I could put some of the blame on my upbringing, and some more on living in America, the self-conceived land of Winners!, and okay, I admit it, a healthy dose of good old-fashioned narcissism.

But here's the thing. For all my ambition, and the unpleasantness it created in my life, I never really acted on it. I always wanted to be totally, earth-shakingly awesome at something, but I never did very much to make it happen. I was like one of those people who only like the beginning of relationships, the ones who bail the second there's any real work or sacrifice involved. I'd find something new, get interested in it, let it take over my life, and finally get to the stage where I'd have to make a real decision. The fact of it is that no matter how talented you are (or aren't) at something, being The Greatest Ever means that you have to devote the whole of your life to it. There are always a million other talented people out there trying to do the same thing you are, and willing to sacrifice every other thing in their life to it. I never was. I've never been willing to do that, to have anything become the only thing.

Politics has been something of a special case. It was always the thing I cared most about, what I kept coming back to. And several times in my life I came very close to making that choice, of truly dedicating my life to it. I used to think I drew back out of laziness. I enjoy my screwing around time, thank you very much. There were a couple of unique circumstances that cropped up to give me an excuse to step back, and lately there's the sheer weariness with what passes for contemporary campaigning - people who don't know what they're doing and Will Not Listen.

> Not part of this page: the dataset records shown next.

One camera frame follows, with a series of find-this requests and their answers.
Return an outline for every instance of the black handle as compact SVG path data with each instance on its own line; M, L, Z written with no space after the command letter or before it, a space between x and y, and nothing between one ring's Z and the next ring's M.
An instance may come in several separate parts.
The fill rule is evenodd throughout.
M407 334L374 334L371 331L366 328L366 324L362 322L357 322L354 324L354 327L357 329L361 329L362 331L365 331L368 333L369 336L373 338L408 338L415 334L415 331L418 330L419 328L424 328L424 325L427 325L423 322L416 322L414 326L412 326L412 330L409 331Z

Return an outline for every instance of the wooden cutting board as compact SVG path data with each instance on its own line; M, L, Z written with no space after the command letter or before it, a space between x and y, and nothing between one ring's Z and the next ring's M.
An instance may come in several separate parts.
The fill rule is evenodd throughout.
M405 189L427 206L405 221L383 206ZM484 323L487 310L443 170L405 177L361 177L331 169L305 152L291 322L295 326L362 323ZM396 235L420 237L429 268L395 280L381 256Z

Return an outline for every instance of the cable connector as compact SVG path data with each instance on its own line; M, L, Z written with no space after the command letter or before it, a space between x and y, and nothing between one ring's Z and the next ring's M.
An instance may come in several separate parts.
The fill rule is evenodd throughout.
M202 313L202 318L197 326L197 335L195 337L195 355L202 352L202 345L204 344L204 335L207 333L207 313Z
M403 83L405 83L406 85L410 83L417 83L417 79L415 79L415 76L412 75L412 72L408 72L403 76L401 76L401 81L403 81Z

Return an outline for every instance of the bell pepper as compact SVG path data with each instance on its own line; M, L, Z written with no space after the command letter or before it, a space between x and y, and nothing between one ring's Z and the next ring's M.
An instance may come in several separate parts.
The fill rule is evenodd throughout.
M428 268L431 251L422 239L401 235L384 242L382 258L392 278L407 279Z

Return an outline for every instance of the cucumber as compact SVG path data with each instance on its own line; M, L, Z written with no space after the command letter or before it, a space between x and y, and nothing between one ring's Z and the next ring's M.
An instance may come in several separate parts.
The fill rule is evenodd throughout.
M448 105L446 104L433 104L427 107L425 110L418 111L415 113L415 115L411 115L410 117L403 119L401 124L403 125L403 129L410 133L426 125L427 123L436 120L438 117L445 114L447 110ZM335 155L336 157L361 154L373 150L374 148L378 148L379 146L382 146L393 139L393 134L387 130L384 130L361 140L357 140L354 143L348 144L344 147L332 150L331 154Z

There's more to it though. The reality is that I've never loved anything enough - not even politics - to let it swallow up my life. There was a time when I could have chosen public life with a reasonable chance of success, and the main reason I decided otherwise was because it would have cost me my marriage. Does that mean that I have chosen the most important thing, and that's my relationship with DBH? No. I try to be a good husband, and I love my wife very much, but I don't have a burning desire to the Greatest Spouse in History, whatever that is. I'm not that selfless.

In the last couple of years, as I've given up on the ambitions I had as a young man (ouch), I've come to recognize that the whole idea of ambition, of being "great", is just juvenile. It's self-destructive in a very explicit way. To sound like Kant for a second, it makes you a thing rather than a person. To draw on Epictetus, basing your sense of self-worth on worldly success, or how you compare with others, is to divest yourself of any real control of your life. The only thing you can really control is you, and then only sometimes.

However trite this insight might sound to you, for me it's been pretty momentous. My entire life has been oriented around the idea of external success, and approaching 40 I really haven't accomplished anything "important" and am unlikely to do so. This sounds like a recipe for a classic mid-life crisis, right? Instead I find myself struggling to accept that I am not the person that I thought I was, that I don't want the things I thought I wanted. It's not a failure that I haven't devoted myself exclusively to politics, or that I'm "the best" at, well, nothing at all. I'm pretty good at lots of different things, and I've had some very worthwhile experiences, and that's a good thing. In retrospect my inability to commit to anything saved me. Maybe it wasn't laziness - maybe it was an unconscious recognition that being that dedicated is just crazy. Or if it was laziness, than thank god for laziness.

There's this debate going back at least to the ancient Greeks about whether it's nobler to pursue greatness or goodness, which I interpret as whether we should try to accomplish great things or build a rich, diverse life for ourselves. If you'd asked me twenty years ago, or even five, I would have answered "greatness" without hesitation. To be honest I still fight those yearnings. It's hard to fully escape such well-ingrained patterns of thinking and feeling. Yet in the main, looking at what will hopefully be the second half of my life, I find myself trying to figure out how to be just okay at lots of things. It really is okay to not end up in the history books.